• [Task statement]
Images are not wanted; transcribe the rest of the listing exactly.
===
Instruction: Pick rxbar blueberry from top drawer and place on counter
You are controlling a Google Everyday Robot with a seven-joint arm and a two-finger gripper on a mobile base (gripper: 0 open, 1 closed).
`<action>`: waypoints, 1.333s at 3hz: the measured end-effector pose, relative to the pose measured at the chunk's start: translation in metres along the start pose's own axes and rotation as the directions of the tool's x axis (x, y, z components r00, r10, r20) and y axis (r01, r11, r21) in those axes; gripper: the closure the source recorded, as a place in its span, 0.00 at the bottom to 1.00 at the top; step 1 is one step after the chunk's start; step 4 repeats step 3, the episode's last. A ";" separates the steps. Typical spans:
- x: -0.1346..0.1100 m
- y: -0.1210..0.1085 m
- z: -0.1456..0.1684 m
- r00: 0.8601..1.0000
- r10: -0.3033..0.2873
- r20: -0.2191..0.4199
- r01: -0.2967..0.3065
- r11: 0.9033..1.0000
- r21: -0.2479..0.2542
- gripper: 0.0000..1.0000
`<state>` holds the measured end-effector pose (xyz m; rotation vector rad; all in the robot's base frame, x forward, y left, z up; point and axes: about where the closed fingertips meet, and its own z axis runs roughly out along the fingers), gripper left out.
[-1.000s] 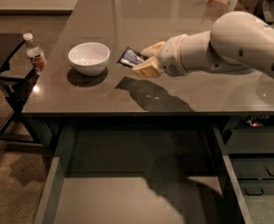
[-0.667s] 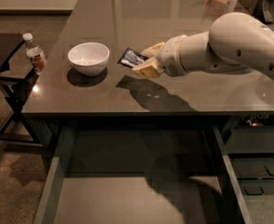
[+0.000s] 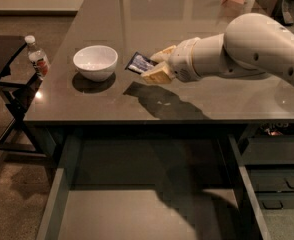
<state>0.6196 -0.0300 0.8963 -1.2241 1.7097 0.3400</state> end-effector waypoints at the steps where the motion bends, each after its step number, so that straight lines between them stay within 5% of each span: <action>1: 0.000 0.000 0.000 1.000 0.000 0.000 0.000 1.000 0.000 0.17; 2: 0.000 0.000 0.000 1.000 0.000 0.000 0.000 1.000 0.000 0.00; 4: 0.000 0.000 0.000 1.000 0.000 0.000 0.000 1.000 0.000 0.00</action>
Offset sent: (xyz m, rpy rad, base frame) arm 0.0000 0.0000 0.0000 0.0000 0.0000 0.0000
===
• [Result of this exercise]
Instruction: Pick rxbar blueberry from top drawer and place on counter
You are controlling a Google Everyday Robot with a seven-joint arm and a two-finger gripper on a mobile base (gripper: 0 open, 1 closed).
`<action>`: waypoints, 1.333s at 3hz: the measured end-effector pose, relative to the pose measured at the chunk's start: translation in metres along the start pose's own axes and rotation as the directions of the tool's x axis (x, y, z components r00, r10, r20) and y axis (r01, r11, r21) in those axes; gripper: the closure the source recorded, as a place in its span, 0.00 at the bottom to 1.00 at the top; step 1 is one step after the chunk's start; step 4 repeats step 3, the episode's last. A ";" separates the steps. Typical spans:
- x: -0.1346..0.1100 m
- y: -0.1210..0.1085 m
- z: -0.1456..0.1684 m
- r00: 0.8601..1.0000
- r10: -0.3033..0.2873
- r20: -0.2191..0.4199
- r01: -0.2967..0.3065
- r11: 0.9033..1.0000
- r21: -0.2479..0.2542
- gripper: 0.0000..1.0000
`<state>` holds the measured end-effector pose (xyz m; rotation vector rad; all in the robot's base frame, x forward, y left, z up; point and axes: about where the closed fingertips meet, and its own z axis runs roughly out along the fingers), gripper left out.
[-1.000s] 
[-0.667s] 
[+0.000s] 
<state>0.6196 -0.0300 0.8963 -1.2241 1.7097 0.3400</state> end-effector waypoints at the steps where the motion bends, each after its step number, so that straight lines between them stay within 5% of each span: <action>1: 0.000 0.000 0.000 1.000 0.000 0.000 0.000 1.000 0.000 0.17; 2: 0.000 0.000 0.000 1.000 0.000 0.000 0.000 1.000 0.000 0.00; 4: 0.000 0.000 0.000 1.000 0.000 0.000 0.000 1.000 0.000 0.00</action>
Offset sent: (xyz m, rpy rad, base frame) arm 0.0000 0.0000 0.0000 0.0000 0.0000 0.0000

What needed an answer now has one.